Not to sound mean to Rick in this situation but I thought I would point out that the OP was right about the odds being against him. With 2 fish he has 3 possible outcomes. 1 male and 1 female or 2 females or 2 males. That leave him with a 33% chance of getting a pair or at least a male and a female they might not be a pair. By the way remm good luck with getting a pair. I have four right not that are a bit less than an inch I am hoping to get a pair as well.


----------



## Rick_Lindsey (Aug 26, 2002)

redm, he actually has 4 possible outcomes... male/male (bad), female/female (bad), male/female (good), or female/male (good).

The statistics are much easier to look at though if you take the first fish, regardless of it's sex -- the second fish has a 50% chance of being that same sex, and a 50% chance of being the opposite sex, thus 50/50.

-Rick (the armchair aquarist)


----------



## Darkside (Feb 6, 2008)

Yep Rick's correct.


----------



## Charlutz (Mar 13, 2006)

Well... to add a little more ... there is a 50% chance that any two random fish will be a male and a female. That is not the same thing as having a pair. Julies can be choosy about selecting their mates.
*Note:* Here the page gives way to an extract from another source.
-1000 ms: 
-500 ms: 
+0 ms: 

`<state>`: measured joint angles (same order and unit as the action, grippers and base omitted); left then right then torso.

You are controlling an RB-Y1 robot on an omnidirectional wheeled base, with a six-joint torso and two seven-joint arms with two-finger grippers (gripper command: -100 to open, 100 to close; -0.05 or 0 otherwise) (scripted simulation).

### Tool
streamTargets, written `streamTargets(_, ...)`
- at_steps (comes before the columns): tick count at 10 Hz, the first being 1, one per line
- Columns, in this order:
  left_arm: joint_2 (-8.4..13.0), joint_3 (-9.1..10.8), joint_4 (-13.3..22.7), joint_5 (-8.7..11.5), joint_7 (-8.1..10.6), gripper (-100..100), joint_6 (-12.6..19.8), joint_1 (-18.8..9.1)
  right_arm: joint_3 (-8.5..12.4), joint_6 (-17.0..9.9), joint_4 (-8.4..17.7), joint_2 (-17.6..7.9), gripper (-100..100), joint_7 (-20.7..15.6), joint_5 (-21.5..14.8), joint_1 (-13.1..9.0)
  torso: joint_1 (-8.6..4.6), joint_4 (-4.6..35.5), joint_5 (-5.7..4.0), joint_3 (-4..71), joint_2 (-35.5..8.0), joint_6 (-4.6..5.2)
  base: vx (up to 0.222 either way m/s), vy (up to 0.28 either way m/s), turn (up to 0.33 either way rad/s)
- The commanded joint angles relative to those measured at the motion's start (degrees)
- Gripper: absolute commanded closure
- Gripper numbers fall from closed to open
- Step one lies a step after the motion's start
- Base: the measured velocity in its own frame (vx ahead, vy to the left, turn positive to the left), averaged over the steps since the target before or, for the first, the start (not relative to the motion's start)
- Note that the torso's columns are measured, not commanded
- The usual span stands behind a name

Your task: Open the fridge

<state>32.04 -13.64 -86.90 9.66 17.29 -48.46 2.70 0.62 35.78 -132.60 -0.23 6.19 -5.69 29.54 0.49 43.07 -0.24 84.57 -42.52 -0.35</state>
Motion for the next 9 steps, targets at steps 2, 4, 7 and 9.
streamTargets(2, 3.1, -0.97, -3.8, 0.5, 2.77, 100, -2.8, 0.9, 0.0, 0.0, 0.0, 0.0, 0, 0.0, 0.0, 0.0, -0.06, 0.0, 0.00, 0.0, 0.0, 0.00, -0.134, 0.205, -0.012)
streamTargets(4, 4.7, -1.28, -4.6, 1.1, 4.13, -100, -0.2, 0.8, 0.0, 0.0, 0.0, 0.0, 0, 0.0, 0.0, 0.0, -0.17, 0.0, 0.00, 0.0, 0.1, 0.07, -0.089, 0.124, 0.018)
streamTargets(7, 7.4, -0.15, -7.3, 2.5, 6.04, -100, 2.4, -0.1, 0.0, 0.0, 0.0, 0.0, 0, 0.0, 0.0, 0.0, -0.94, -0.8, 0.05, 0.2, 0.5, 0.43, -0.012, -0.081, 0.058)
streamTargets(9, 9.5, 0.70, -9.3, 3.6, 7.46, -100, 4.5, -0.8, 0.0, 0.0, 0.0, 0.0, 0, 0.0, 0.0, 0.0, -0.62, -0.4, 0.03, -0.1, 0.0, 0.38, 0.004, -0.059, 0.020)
Even if you have a m/f, you may not have a pair that will bond and spawn.


----------



## felix51 (Jan 30, 2009)

There is a 33% chance any two random fish will be a M/F combination. However, if you already have a fish, then the armchair aquariast is correct, although there is no difference between a M/F and a F/M combo.

Ok, enough math, as to the original post, those fish are still pretty young, and i've certainly witnessed juli juvs. hanging out together at a young age and defending the same territory w/o pairing, so it isn't absolute of course that you have a pair forming/formed. Time will tell.

Not surprised that they don't bother the Neolamp, it's probably the dominant fish in the tank, if not, it most likely will be.


----------



## 24Tropheus (Jun 21, 2006)

50% chance in 2 random cichlids giving you both a male and a female.
Possibilities.
Male male 
Male female
Female male
Female female
each equally likely. (when 50% of the fish are male and 50% are female as in most but not all cichlids)
Only prob is not all males or all females will accept a forced partner (Prob a sib if from the same source) but sometimes they do, just luck I guess. 

Ooops edited in. Thats what we are all saying.  

What I guess I am getting at, is does anyone know if they try not to breed with their brother/sister if given a choice?


----------



## Charlutz (Mar 13, 2006)

felix51 said:


> There is a 33% chance any two random fish will be a M/F combination. However, if you already have a fish, then the armchair aquariast is correct, although there is no difference between a M/F and a F/M combo.
> 
> Ok, enough math


No fair! You can't state an untrue fact and then say "enough math!"  50% 4 possible outcomes, 2 of them are male/female. That is 50%. :thumb:


----------



## remm (Apr 6, 2009)

felix51 said:


> Not surprised that they don't bother the Neolamp, it's probably the dominant fish in the tank, if not, it most likely will be.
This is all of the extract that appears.